How to codedeploy appspec.yml runas ubuntu user

Question

AWS CodeDeploy is used for a simple WordPress application. Installed AWS codedeploy-agent on ubuntu 20.04 with help of the below script

#!/bin/bash
apt update
apt install ruby -y
gem install bundler
git clone https://github.com/aws/aws-codedeploy-agent.git /opt/codedeploy-agent
sudo chown -R root.root /opt/codedeploy-agent
sudo chmod 644 /opt/codedeploy-agent/conf/codedeployagent.yml
sudo chmod 755 /opt/codedeploy-agent/init.d/codedeploy-agent
sudo chmod 644 /opt/codedeploy-agent/init.d/codedeploy-agent.service
cd /opt/codedeploy-agent
bundle install --system
rake clean && rake
cp /opt/codedeploy-agent/init.d/codedeploy-agent /etc/init.d/
systemctl daemon-reload
systemctl start codedeploy-agent
systemctl enable codedeploy-agent

Using the below appspec.yml for code deployment. Its working fine with runas root

Questions :

1. How to run it as an ubuntu user, ?
2. Is any issue with while running as root user ? ....

appspec.yaml file

version: 0.0
os: linux
files:
  - source: /
    destination: /var/www/html/
    overwrite: true
hooks:
  BeforeInstall:
    - location: scripts/before_install.sh
      timeout: 300
      runas: root
  AfterInstall:
    - location: scripts/setup_environment.sh
      timeout: 300
      runas: root 
    - location: scripts/after_install.sh
      timeout: 900
      runas: root
  ApplicationStart:
    - location: scripts/start_server.sh
      timeout: 300
  ApplicationStop:
    - location: scripts/stop_server.sh
      timeout: 300
  ValidateService:
    - location: scripts/validate_service.sh
      timeout: 300

While runas ubuntu getting the below error.

Error code
ScriptFailed
Script name
scripts/setup_environment.sh
Message
Script at specified location: scripts/setup_environment.sh run as user ubuntu failed with exit code 4



LifecycleEvent - AfterInstall
Script - scripts/setup_environment.sh
[stderr]shell-init: error retrieving current directory: getcwd: cannot access parent directories: No such file or directory
[stderr]shell-init: error retrieving current directory: getcwd: cannot access parent directories: No such file or directory
[stderr]/opt/codedeploy-agent/deployment-root/44d6390b-485e-87ef-b50855bbf251/d-D0RTN7AR5/deployment-archive/scripts/setup_environment.sh: line 4: /var/www/html/.env: Permission denied
[stderr]sed: couldn't open temporary file /var/www/html/scripts/seTwGZAv: Permission denied

Answer 1

As appspec.yml file and scripts are managed by you, there is not any security issue while running our script as root. What you'll write is what you'll get.

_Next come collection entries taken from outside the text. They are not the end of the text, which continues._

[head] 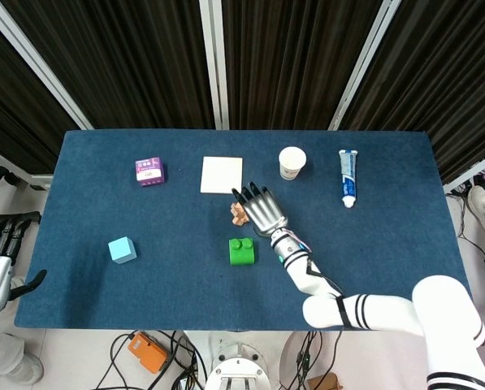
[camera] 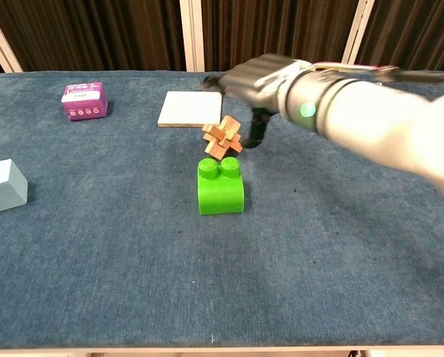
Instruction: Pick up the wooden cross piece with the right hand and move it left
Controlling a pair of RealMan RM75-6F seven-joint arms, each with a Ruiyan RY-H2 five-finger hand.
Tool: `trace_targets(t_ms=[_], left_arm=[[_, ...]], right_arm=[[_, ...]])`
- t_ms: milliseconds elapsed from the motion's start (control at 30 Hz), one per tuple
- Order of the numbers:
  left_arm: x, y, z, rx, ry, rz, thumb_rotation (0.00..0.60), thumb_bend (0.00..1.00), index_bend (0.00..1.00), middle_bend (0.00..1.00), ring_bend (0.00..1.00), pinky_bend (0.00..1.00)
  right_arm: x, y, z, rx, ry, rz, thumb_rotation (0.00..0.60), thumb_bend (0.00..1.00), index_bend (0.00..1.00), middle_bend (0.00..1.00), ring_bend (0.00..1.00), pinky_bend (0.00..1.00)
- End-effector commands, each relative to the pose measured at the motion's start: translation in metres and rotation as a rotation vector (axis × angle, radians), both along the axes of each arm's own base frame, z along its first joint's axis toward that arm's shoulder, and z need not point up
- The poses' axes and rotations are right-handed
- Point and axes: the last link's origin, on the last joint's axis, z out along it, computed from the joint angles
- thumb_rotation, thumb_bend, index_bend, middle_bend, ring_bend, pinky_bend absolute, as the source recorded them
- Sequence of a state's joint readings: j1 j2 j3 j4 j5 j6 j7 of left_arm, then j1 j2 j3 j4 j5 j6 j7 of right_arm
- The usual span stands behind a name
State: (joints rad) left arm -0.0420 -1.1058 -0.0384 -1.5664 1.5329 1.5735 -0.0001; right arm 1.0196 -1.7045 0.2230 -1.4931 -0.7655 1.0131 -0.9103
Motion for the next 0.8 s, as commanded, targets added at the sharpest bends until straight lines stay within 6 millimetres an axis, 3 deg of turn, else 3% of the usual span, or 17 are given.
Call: trace_targets(t_ms=[33,167,267,333,400,533,800], left_arm=[[-0.001,-0.001,0.003,0.025,0.002,0.005,0.600,0.16,0.00,0.00,0.00,0.00],[0.000,-0.001,0.001,0.062,0.032,0.008,0.600,0.16,0.00,0.00,0.00,0.00],[0.002,0.000,-0.003,0.070,0.041,0.007,0.600,0.16,0.00,0.00,0.00,0.00],[0.002,0.000,-0.006,0.059,0.044,0.009,0.600,0.16,0.00,0.00,0.00,0.00],[0.003,0.001,-0.009,0.057,0.055,0.007,0.600,0.15,0.00,0.00,0.00,0.00],[0.007,0.001,-0.018,0.038,0.088,-0.007,0.600,0.13,0.00,0.00,0.00,0.00],[0.012,0.003,-0.029,-0.012,0.109,-0.028,0.600,0.13,0.00,0.00,0.00,0.00]], right_arm=[[-0.061,0.046,0.069,-0.126,-0.056,-0.042,0.600,0.37,0.00,0.08,0.05,0.34],[-0.155,0.118,0.127,-0.236,-0.060,-0.142,0.600,0.35,0.00,0.00,0.00,0.31],[-0.206,0.166,0.156,-0.326,-0.111,-0.224,0.600,0.31,0.00,0.00,0.00,0.14],[-0.230,0.190,0.169,-0.381,-0.170,-0.255,0.600,0.27,0.00,0.00,0.00,0.07],[-0.246,0.204,0.175,-0.413,-0.208,-0.262,0.600,0.23,0.00,0.00,0.00,0.01],[-0.264,0.213,0.184,-0.436,-0.210,-0.256,0.600,0.23,0.00,0.00,0.00,0.00],[-0.265,0.216,0.191,-0.428,-0.258,-0.254,0.600,0.22,0.00,0.00,0.00,0.00]])
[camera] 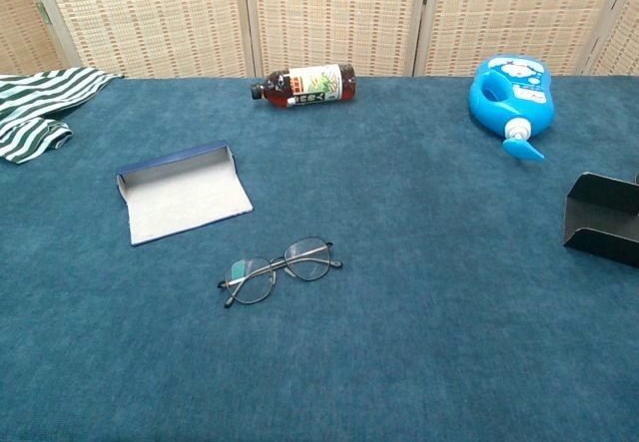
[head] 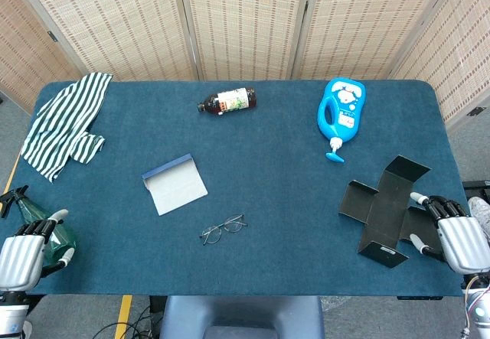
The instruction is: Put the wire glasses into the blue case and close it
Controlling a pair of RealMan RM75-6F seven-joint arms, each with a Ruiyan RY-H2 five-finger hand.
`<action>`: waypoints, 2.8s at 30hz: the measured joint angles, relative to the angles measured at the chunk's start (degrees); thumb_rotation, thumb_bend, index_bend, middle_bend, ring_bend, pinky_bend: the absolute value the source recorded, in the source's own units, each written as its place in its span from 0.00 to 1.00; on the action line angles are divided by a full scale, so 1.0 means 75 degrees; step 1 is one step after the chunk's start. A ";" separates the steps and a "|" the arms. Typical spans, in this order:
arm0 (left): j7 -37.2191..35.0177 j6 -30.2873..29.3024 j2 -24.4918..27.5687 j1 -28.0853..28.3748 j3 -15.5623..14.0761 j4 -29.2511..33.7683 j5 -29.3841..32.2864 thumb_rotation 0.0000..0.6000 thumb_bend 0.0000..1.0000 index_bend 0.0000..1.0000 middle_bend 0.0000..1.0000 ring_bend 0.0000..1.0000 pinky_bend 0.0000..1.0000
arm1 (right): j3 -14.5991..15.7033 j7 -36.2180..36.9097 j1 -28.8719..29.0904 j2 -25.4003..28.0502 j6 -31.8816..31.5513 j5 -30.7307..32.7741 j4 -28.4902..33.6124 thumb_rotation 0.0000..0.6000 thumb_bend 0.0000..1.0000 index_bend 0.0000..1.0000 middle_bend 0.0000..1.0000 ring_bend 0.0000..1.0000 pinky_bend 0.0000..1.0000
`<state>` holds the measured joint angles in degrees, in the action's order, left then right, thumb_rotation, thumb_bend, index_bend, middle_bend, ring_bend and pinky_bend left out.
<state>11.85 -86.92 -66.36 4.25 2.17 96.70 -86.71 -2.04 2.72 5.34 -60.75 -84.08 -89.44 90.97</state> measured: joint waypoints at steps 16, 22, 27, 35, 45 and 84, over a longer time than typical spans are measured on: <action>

While using any non root user it is important to provide all the required permissions to that user. In most of the cases you will have to use sudo before each command and make sure your user is added to sudoers.

You need to make sure that

1. Your git is secure from any unauthorized changes.
2. CodeDeploy is only accessible to the trusted resources.

If these two things are checked, there's no way any anomalous command can run on your system

Answer 2

If you run it as ubuntu user it will not work due to lack of permissions which you are experiencing:

couldn't open temporary file /var/www/html/scripts/seTwGZAv: Permission denied

The reason is that /var/www/html/ is not accessible by ubuntu user. To make it work you would have to change its default permissions which is a bad practice.

Some things have to be executed as root, unless you want to start changing default configurations and permission model of ubuntu operating system.